The trouble with spreading gossip over social media is that the medium amplifies the worst trappings of gossip – the voyeurism, the superficiality, the illusion of access – without providing the benefit of meaningful social connection. Looking at photographs of a friend’s honeymoon in Jamaica gives us the feeling of connection with that person. We think we know what is happening in their lives, and judge accordingly (good or bad). But it’s a far cry from actually interacting with that friend over coffee or dinner, or gossiping about the tackiness of the honeymoon with a third acquaintance.

While increasing the speed and distance at which a message can be relayed, social media and the internet have also undermined the intimacy of that message. The depth of the connection between the transmitter and the receiver is limited by the fact that social media is the antithesis of an intimate space. Of course, gossip continues to be spread in person and over the telephone, but in sharing gossip with all of one’s followers on social media, the medium’s power as a social adhesive is mitigated.

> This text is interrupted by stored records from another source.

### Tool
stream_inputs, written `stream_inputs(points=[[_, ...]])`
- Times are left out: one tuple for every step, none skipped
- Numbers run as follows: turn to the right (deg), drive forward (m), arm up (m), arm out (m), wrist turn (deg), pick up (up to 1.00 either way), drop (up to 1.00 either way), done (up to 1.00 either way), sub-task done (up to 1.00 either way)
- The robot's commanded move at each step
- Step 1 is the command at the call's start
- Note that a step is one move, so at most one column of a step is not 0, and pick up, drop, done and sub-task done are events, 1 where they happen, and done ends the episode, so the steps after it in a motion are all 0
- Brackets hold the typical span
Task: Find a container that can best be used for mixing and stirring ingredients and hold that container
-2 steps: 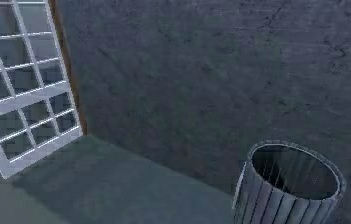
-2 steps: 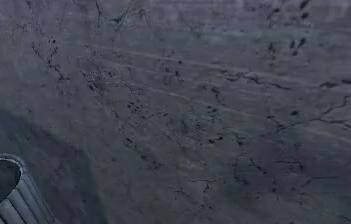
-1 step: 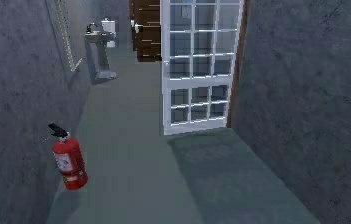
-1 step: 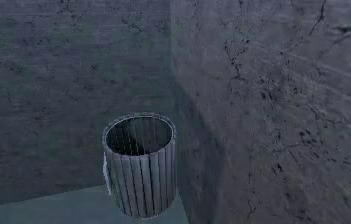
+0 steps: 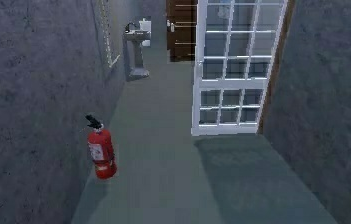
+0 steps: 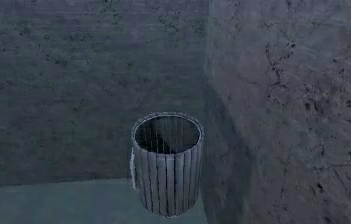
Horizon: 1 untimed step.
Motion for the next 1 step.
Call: stream_inputs(points=[[0.0, 1.00, 0.00, 0.00, 0.0, 0.00, 0.00, 0.00, 0.00]])
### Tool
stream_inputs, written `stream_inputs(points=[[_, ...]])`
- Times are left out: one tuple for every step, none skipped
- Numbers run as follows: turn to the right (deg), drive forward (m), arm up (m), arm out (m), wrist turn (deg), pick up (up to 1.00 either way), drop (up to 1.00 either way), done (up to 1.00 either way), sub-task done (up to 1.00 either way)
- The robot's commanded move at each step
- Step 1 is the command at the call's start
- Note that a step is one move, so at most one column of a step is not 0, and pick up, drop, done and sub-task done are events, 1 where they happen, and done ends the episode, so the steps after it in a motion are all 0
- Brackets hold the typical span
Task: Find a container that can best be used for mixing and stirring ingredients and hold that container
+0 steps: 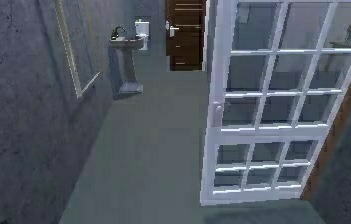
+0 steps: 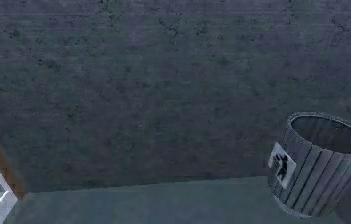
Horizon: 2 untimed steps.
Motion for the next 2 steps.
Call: stream_inputs(points=[[0.0, 1.00, 0.00, 0.00, 0.0, 0.00, 0.00, 0.00, 0.00], [-9.0, 0.00, 0.00, 0.00, 0.0, 0.00, 0.00, 0.00, 0.00]])
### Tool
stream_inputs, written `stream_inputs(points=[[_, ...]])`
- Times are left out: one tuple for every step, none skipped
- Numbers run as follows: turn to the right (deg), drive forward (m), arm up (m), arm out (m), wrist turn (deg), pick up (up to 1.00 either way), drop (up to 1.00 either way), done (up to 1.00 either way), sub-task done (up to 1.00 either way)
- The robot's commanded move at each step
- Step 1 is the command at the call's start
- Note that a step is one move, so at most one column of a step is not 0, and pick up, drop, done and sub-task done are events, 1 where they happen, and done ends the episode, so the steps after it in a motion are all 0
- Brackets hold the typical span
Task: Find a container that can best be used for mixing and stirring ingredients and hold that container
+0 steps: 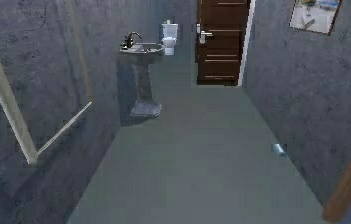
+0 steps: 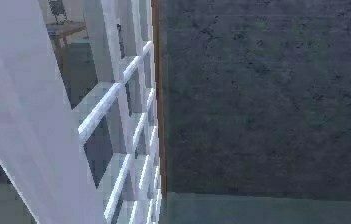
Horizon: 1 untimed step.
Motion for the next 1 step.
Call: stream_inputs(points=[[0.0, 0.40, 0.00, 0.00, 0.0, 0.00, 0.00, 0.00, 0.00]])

At its best, gossip helps us form essential social connections and strengthen those bonds. At its worst, it enables us to embrace a disconnected, self-involved worldview. Social media is somewhat similar: we often marvel at its connective power, the way it allows us to build communities with those who are half a world away. But it is also a medium that can just as easily promote distance. The combination of the two – gossip and social media – is bringing out the worst elements in both. Good gossip still exists – but social media is not helping us participate in it. True community-building is best accomplished offline, even if the topic of conversation is idle talk.